楽団の音楽が静かになると、タルザムとミリクが頭を下げたまま前に出る。
「本日は、分家の次男である私の息子のために御足労いただき、誠にありがとうございます。彼が、我が息子、ミリクトン・ボープ・サングマでございます」
「ちちうえよりごしょうかいにあずかりました。わたくし、みりくとん・ぼーぷ・さんぐま、でごさいます。よろしくおねがいいたします」
練習した甲斐があり、ミリクは噛まずに台詞を言えた。
「君がミリク君か。儂がサングマ本家現当主、カクラムスク・ティッピー・フォープ・クローナル・サングマ辺境伯だ。畏まってくれているようだが、今回は非公式な参加だ。皆の衆も面をあげてくれて構わない。儂もミリク君に家族を紹介したくてな、長男一家を連れてきた」
カクラムスクがそう言うと、後ろに控えていた夫妻と子供達が前に出る。
「長男ランバンとその嫁スキアー、それに孫のソーレニとヒュグリーだ」
「ランバンだ。君の話は父上より以前から伺っていた。会えて嬉しいよ。またすぐに話す機会もあるだろうから、その時色々話そう」
「スキアーよ。私も、ミリク君には興味があるのよ。強い男は好きなの。歳が合わなくて残念だわ。よろしくね」
ランバン、スキアー夫妻はとても五、六歳の子供相手とは思えない口調でミリクに話す。特にスキアー夫人のときのソナーダとマーガレットの殺気は凄まじく、タイガーヒルとシンブーリは揃って身震いした。

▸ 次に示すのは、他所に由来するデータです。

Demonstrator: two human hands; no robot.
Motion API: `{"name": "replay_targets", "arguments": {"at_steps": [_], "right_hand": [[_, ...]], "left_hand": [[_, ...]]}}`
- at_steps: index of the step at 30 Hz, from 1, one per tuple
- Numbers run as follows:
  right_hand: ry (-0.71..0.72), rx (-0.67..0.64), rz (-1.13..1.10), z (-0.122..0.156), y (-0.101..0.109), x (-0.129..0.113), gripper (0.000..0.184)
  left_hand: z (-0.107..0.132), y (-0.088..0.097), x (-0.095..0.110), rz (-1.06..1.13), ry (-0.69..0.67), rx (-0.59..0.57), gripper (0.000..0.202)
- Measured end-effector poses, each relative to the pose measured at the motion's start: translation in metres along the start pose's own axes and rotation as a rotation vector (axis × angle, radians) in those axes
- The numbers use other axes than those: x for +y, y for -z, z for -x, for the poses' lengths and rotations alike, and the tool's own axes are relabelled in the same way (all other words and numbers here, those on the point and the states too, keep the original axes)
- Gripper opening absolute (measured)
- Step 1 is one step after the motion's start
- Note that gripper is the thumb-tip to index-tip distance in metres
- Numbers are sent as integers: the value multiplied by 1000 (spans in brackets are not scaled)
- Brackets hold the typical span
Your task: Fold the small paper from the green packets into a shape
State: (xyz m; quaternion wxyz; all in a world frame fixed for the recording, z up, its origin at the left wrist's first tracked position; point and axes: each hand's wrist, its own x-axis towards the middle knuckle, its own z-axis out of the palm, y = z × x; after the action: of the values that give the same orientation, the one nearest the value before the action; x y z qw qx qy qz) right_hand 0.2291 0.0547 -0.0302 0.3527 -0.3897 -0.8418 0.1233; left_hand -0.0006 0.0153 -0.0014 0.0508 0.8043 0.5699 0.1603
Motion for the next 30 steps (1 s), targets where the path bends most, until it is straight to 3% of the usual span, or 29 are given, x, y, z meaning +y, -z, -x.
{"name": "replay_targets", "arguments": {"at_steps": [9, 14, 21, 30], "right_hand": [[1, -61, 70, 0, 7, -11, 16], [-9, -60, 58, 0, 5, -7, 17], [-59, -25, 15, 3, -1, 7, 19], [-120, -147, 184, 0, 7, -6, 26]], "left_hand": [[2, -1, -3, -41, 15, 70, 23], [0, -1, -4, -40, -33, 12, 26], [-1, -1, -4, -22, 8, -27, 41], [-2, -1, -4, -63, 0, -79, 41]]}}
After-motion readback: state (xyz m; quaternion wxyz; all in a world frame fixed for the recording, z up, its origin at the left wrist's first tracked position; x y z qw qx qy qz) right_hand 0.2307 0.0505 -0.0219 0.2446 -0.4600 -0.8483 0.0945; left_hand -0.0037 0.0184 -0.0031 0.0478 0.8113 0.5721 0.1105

そんな殺意をよそに、子供達の挨拶に移る。ミリクよりも歳上の、丁度バラスンと同じか少し上の、十一歳ほどの大人びた少女が口を開く。
「ソーレニですわ。イメージしていたよりもずっとお可愛らしい殿方様で、わたくし安心しましたの。よろしくお願いしますね」
笑顔と共に上品なお辞儀。マーガレット達は先程のお約束の殺気とは違う、本気の警戒を彼女に対して行なっていた。
最後に、オークスと同じくらいの八歳ほどの少年が胸を張る。見た目もオークスと似ているが、その目付きは鋭い。
「ヒュグリーだ。……お祖父様やお父様がみとめても! おれは、むぐぐっ」
ソーレニが素早くハンカチでヒュグリーの口を押さえ込み、そのまま強制的にお辞儀させた。
「よろしくおねがいいたします!」
何事もなかったように繰り出されたミリクの返事に、ソーレニは笑みを絶やさない。
そして、カクラムスクが決定的なことを口にする。
「儂は、ソーレニをミリク君の許嫁にしたいと考えている」
静まり返る会場の中、ヒュグリーだけが姉の腕に押さえ込まれつつ、むぐーむぐーと唸っていた。
ヒュグリーはお姉ちゃん大好きなシスコンなんだと思います。